Running is a fantastic way to get your body moving and your heart pumping. It is one of the easiest sports to get involved in. All you need is a pair of running shoes!

Different types of running have different benefits. Jogging and long-distance running help to build endurance whilst sprint training works on power output and explosion and is one of the best ways to tone and define the muscles of the body.

If you are new to running here is a basic overview of the different types of running alongside a sample week of what your training should look like.

How often should you run? We will give you the answer to the perfect balance in your weekly running program.

What you need to know before starting out

  • Ease into it. Your body will need time to adapt. Often beginner runners push themselves too hard and develop injuries that set them back and can be demotivating.
  • Develop good warm-up habits. Ensure that you give yourself plenty of time to warm your body up. Start with a 5-minute warm-up that raises your heart rate so that your body is prepared to run.
  • Rest, rest, and more rest! In general, you should not run every day.  Beginner runners will need to allow themselves plenty of rest throughout the week to allow their bodies to adapt to their new training load. When starting, stick to running just 2-3x per week and give yourself one full recovery day, especially if you are speed training or pushing your body hard. The only exception to this is the low-intensity jogging.
  • Nutrition and hydration is incredibly important. Ensure you are fuelling yourself with balanced meals consisting of nutritious whole foods. After a hard run, ensure you are refueling with a post-run snack consisting of carbohydrates to replenish energy stores and include approximately 20g of protein. You should aim to consume 2-3 liters of water per day and ensure you are well hydrated before going for a run.

Types of Running:

Jogging

Jogging is generally defined as a pace of less than 6mph. Anything above this is usually classified as a run. Jogging activates fewer muscles than running or sprinting and has a lower overall impact on your body. Jogging is a great way for newbies to ease themselves into faster running and can build a good base endurance. Jogging is also a great way to recover and gently get the muscles moving.

How often should you jog?

Beginners should ease themselves into jogging. Because jogging has a relatively low impact on the body, it is okay to jog every day if your body is recovering fully.

Long-Distance Running

Long-distance running is usually any distance over 5 kilometers and is at a faster pace than a jog. It places more demand on the cardiovascular system and muscles. Normally, long-distance runners have a goal race in mind such as a 5K or half-marathon.
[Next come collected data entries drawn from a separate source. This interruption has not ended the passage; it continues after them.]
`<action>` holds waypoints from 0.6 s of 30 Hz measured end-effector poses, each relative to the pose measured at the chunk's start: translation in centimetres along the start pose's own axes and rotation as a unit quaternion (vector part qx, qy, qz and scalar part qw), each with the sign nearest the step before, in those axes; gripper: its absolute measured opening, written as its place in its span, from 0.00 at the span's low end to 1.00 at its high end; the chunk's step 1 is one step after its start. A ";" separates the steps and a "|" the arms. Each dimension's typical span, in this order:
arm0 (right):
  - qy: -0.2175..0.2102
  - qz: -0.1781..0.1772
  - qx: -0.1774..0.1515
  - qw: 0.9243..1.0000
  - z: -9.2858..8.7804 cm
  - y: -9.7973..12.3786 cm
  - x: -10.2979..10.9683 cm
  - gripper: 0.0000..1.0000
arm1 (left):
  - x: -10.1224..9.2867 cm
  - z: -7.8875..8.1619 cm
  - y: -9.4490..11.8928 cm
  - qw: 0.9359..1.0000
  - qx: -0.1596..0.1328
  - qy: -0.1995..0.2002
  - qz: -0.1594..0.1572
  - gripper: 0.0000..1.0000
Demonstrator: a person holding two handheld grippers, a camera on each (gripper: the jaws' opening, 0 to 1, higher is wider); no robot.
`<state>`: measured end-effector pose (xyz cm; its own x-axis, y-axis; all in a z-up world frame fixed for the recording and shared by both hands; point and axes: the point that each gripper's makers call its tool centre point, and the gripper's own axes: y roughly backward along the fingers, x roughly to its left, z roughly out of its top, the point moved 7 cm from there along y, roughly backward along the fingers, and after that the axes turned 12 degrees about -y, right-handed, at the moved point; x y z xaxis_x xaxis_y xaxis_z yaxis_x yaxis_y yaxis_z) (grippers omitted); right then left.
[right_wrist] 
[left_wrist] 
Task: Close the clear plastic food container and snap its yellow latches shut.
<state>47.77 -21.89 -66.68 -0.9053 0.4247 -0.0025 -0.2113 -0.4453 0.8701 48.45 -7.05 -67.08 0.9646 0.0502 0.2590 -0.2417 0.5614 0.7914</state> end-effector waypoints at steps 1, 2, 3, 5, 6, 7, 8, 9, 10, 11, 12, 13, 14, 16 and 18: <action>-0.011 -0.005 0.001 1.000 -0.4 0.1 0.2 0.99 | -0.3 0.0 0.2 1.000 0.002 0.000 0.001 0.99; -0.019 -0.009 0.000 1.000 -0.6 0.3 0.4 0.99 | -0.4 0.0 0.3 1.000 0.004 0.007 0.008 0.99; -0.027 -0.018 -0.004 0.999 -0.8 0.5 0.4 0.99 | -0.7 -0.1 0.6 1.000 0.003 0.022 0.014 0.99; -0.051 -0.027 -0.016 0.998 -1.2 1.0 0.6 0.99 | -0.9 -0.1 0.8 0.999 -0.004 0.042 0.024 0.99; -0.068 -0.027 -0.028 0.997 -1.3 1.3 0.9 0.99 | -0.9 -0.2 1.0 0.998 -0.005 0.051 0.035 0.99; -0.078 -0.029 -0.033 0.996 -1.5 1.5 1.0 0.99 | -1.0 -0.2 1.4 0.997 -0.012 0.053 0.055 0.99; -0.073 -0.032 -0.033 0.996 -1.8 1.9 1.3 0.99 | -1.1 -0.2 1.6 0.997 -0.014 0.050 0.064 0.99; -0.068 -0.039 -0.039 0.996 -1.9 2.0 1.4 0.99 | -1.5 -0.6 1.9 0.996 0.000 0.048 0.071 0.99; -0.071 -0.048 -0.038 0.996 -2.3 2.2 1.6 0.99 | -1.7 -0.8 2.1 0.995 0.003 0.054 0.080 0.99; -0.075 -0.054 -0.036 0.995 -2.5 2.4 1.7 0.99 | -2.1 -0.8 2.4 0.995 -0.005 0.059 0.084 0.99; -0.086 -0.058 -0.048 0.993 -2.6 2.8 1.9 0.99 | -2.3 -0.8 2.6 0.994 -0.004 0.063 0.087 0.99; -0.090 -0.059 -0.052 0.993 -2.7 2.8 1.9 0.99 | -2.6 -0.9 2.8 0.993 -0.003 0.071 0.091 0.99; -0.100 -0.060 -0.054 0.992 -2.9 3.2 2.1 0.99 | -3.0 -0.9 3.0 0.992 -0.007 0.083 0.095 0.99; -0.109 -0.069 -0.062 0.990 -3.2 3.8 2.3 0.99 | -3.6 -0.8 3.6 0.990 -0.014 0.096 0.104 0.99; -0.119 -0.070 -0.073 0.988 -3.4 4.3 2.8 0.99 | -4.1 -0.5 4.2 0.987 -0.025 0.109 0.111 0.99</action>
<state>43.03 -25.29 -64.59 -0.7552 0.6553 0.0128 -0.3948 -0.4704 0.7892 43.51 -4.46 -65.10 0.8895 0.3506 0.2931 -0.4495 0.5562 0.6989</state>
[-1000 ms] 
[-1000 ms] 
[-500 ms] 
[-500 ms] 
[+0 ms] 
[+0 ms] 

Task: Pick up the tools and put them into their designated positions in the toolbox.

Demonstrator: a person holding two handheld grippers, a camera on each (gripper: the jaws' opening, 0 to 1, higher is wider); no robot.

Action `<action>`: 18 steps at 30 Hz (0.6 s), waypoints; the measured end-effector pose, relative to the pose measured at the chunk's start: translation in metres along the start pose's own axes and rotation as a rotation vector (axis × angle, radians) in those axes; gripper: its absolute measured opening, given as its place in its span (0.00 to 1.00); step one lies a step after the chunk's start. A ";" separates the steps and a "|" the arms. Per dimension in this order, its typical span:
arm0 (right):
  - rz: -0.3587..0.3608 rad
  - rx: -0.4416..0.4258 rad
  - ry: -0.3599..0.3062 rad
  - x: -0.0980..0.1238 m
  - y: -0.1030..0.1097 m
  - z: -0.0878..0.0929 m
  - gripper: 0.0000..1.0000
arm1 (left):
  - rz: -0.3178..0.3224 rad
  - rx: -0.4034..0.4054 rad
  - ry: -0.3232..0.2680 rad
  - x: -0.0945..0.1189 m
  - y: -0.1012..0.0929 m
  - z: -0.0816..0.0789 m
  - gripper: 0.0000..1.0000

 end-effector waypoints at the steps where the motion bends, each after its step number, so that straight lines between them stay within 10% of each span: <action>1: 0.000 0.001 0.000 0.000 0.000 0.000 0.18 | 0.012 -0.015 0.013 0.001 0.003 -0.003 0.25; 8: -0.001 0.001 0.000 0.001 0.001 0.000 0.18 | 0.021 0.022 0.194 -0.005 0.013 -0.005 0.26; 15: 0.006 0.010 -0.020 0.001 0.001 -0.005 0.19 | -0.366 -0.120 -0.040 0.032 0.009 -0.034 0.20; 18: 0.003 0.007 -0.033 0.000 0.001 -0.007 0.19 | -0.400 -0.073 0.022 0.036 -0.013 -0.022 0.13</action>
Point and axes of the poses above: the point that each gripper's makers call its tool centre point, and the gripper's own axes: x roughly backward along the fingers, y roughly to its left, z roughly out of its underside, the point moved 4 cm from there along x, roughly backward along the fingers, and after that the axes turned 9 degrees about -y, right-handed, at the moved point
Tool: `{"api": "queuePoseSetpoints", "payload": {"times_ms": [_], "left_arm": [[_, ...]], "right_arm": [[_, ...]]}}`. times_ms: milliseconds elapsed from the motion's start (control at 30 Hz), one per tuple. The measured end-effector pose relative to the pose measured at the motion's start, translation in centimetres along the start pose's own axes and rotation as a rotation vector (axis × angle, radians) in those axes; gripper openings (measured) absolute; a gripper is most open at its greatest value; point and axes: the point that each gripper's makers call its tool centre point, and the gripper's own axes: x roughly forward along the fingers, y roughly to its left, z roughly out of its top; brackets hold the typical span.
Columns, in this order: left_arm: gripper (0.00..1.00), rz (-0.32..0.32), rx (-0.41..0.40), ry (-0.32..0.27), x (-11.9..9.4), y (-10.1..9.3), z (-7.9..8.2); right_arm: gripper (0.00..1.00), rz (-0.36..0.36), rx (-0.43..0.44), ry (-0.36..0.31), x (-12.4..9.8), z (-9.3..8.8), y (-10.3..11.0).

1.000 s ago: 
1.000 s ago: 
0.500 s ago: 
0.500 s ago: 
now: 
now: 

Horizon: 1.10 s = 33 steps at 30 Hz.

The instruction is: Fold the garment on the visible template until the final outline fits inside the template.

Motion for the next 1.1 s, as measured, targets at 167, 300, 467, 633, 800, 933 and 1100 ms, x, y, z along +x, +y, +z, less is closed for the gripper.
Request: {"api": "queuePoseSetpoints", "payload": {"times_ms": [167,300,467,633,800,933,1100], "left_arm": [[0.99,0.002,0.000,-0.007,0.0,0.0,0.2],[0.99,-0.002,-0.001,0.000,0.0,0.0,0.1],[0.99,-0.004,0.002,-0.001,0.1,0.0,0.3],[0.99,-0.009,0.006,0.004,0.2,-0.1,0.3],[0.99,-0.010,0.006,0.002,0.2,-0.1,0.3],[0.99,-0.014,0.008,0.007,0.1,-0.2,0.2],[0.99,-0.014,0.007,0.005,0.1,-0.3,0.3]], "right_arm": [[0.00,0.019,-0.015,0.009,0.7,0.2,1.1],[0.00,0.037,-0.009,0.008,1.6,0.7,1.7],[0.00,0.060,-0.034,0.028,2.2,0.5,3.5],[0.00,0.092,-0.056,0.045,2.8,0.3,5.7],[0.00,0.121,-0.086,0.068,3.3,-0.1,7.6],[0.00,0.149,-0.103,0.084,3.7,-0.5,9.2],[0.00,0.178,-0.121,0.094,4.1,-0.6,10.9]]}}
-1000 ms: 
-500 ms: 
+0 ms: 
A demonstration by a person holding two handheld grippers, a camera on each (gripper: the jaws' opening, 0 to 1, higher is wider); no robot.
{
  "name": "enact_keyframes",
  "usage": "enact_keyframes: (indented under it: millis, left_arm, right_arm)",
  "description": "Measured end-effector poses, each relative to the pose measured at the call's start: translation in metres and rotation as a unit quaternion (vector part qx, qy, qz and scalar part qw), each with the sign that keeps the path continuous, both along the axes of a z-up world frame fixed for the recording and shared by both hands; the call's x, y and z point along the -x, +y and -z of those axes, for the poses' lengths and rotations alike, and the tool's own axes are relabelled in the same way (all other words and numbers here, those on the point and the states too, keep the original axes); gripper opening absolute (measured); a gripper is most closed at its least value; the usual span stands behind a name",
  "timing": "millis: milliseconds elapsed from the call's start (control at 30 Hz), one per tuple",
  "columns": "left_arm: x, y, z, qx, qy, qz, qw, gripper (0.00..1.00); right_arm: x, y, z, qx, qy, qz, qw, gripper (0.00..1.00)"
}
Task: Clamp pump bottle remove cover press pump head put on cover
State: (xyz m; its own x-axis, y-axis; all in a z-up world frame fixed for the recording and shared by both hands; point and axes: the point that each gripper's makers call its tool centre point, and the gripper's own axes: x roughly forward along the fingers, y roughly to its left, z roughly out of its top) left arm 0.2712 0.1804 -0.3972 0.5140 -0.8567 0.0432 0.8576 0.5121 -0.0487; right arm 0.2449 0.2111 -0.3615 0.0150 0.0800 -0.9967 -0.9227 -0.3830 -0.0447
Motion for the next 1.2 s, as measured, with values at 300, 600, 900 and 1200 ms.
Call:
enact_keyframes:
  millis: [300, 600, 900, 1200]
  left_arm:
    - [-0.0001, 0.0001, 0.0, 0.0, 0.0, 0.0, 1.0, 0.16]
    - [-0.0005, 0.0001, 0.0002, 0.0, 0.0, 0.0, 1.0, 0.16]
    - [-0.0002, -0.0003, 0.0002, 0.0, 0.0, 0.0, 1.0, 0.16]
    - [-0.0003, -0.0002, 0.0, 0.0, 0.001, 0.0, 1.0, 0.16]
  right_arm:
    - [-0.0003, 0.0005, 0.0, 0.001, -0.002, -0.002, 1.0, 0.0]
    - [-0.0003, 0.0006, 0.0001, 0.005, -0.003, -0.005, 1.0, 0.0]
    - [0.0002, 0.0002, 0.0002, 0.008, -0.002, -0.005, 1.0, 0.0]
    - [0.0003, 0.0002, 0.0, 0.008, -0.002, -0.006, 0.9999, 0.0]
A long-distance running program should be varied and include easy-runs, tempo runs, strength training, and interval running.

Easy run - An easy run should not require much effort. An easy run aims to increase overall endurance. During an easy run, your heart rate should remain in Zones 1 or 2. You can track your heart rate and puls using different smart devices when you are running!

Tempo Run - A tempo or threshold run is at a sustained pace that helps you to become faster over long distances. A tempo run should be difficult but it should not push you to the limit. You should run at a pace that allows you to complete the set running distance. Your heart rate should be at 85-90 percent of your max.

Strength Training - Focus on the glutes and lower body to improve running speed. Several studies have shown that including strength in your running program can improve overall running performance (1, 2).

Interval Training - Alternating periods of higher and lower intensity exercise can help to improve cardiovascular capacity and overall running performance (3).

How many miles should you run a week?

Beginner runners should aim to run between 5 and 10 miles per week for at least the first 4 weeks before gradually building up the distance. The ten percent rule that many runners abide by is that you should never increase your running load by more than ten percent per week.

Speed Running

Speed training activates the muscles more than jogging or long-distance running and burns calories faster. Therefore, speed training normally requires a longer recovery period.

Speed training is a great way to improve long-distance running and is great for explosive athletes as it engages fast-twitch muscle fibers. A speedrunning program should include repeated sprints, plyometrics, and rest. Rest is very important and for beginners, sprinting two days in a row should be avoided.

Repeated Sprints: Allow at least 30 seconds in between each repetition to allow your body to recover before the next sprint. The aim is to sprint at 100 percent of your maximum power output.

Plyometrics:  A type of agility training that involves jumping, hopping, and bounding. Plyometrics not only improves balance and form, but it also improves muscular power and strength which ultimately improves speed.

Uphill Intervals: Consist of a timed uphill run and a slow descent. Builds muscles in the lower legs and strengthens the hip flexors.